#### YOUR ASSIGNMENT:
Could you filter the records below and return each line that holds "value"?

*** GIVEN INFORMATION ***

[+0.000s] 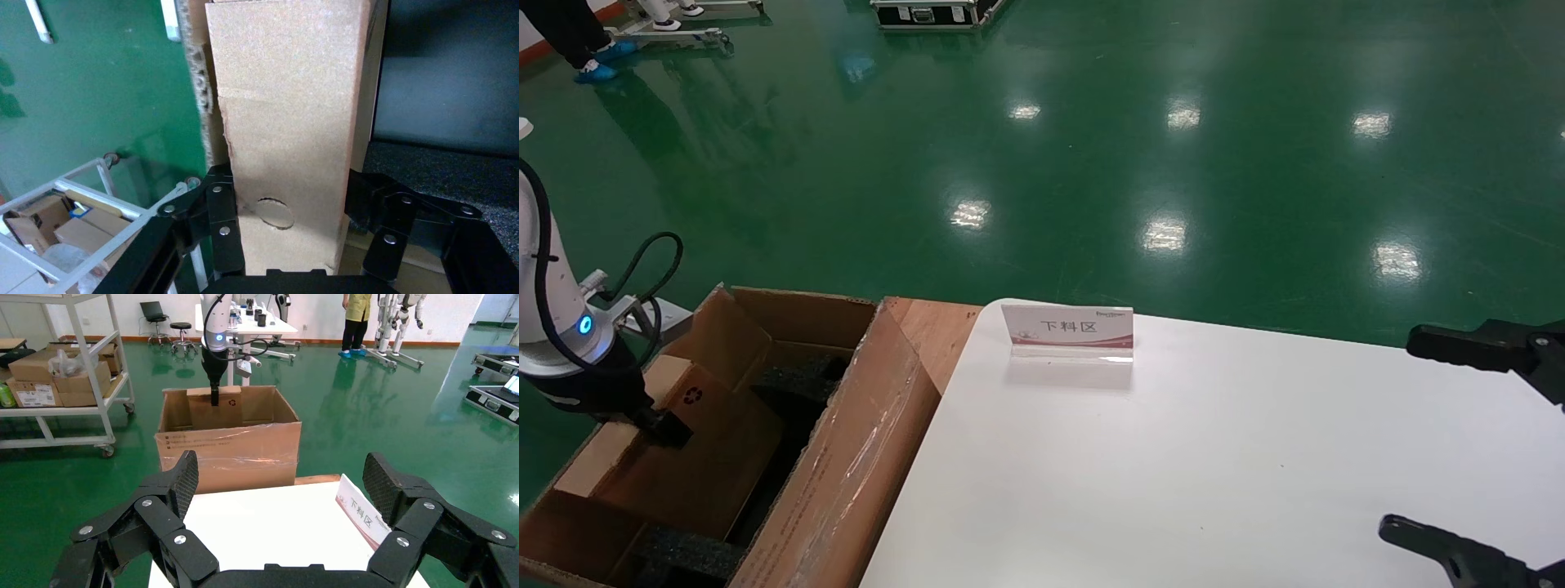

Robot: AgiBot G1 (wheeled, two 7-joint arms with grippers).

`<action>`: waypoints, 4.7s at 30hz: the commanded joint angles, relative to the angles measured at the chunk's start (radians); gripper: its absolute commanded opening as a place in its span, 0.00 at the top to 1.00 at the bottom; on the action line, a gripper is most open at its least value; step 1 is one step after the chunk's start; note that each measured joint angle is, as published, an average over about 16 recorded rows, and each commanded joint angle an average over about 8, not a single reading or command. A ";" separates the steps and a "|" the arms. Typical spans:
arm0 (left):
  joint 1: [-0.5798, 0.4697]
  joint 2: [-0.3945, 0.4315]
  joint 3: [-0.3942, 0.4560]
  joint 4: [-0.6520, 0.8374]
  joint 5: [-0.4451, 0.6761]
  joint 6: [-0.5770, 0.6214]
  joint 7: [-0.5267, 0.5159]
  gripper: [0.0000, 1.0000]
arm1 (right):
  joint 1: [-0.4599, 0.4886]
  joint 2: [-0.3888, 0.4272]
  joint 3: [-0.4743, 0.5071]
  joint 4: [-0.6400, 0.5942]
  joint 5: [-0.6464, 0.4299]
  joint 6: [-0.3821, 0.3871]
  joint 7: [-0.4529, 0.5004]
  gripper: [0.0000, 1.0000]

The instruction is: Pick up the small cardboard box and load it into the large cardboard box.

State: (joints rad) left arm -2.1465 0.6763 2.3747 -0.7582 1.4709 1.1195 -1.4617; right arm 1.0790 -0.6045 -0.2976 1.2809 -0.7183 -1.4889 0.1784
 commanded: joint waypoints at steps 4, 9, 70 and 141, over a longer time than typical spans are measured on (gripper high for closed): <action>-0.001 -0.001 0.000 -0.002 0.002 0.000 0.000 0.00 | 0.000 0.000 0.000 0.000 0.000 0.000 0.000 0.00; -0.003 0.000 0.001 -0.004 0.003 -0.001 0.000 0.00 | 0.000 0.000 0.000 0.000 0.000 0.000 0.000 0.00; 0.383 -0.136 -1.149 -0.580 -0.313 0.023 0.725 0.00 | 0.001 0.000 -0.001 -0.002 0.000 0.000 -0.001 0.00; 1.073 -0.066 -2.095 -0.524 -0.743 0.377 1.276 0.00 | -0.005 -0.007 0.018 0.003 -0.012 -0.007 0.009 0.00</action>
State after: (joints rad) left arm -1.0733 0.6107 0.2791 -1.2822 0.7276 1.4961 -0.1859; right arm 1.0743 -0.6110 -0.2792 1.2838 -0.7304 -1.4954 0.1876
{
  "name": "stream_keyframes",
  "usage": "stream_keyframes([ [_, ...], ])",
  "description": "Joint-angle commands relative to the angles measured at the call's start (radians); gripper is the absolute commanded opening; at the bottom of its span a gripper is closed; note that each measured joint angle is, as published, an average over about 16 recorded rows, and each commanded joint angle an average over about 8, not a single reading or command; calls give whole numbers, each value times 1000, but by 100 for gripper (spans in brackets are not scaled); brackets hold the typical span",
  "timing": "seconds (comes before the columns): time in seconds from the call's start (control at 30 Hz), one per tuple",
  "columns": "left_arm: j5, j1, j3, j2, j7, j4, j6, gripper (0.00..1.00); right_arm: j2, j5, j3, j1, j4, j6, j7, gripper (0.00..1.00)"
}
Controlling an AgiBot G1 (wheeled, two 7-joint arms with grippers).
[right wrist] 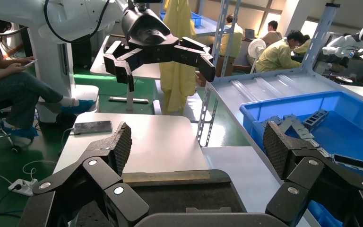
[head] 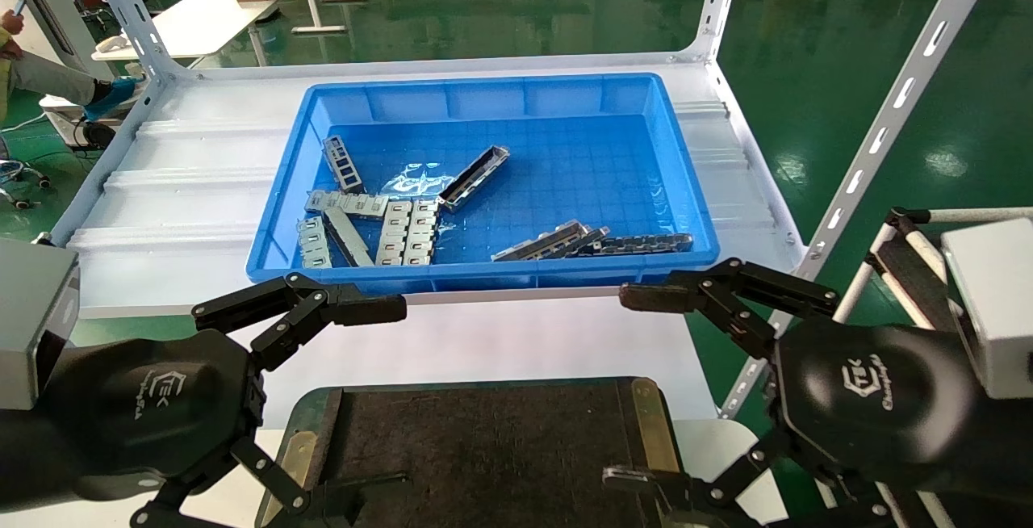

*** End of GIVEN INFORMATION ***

#### FINISHED EXERCISE:
`<action>`: waypoints, 4.7s at 30hz: the commanded joint angles, relative to the angles measured at the chunk's start (radians); gripper: its absolute commanded opening as a place in its span, 0.00 at the top to 1.00 at the bottom; on the action line, a gripper is most open at its least value; step 1 is one step after the chunk's start; note that each measured joint angle is, as published, an average over about 16 recorded rows, and each commanded joint angle an average over about 8, not a single reading or command. A ";" separates the steps and a "|" the arms. Typical spans:
  "description": "Joint-angle commands relative to the angles measured at the call's start (radians); gripper is the absolute commanded opening; at the bottom of its span a gripper is closed; note that each measured joint angle is, as published, an average over about 16 recorded rows, and each commanded joint angle an average over about 8, not a single reading or command; calls give whole numbers, each value times 1000, but by 100 for gripper (spans in brackets are not scaled); brackets hold the typical span",

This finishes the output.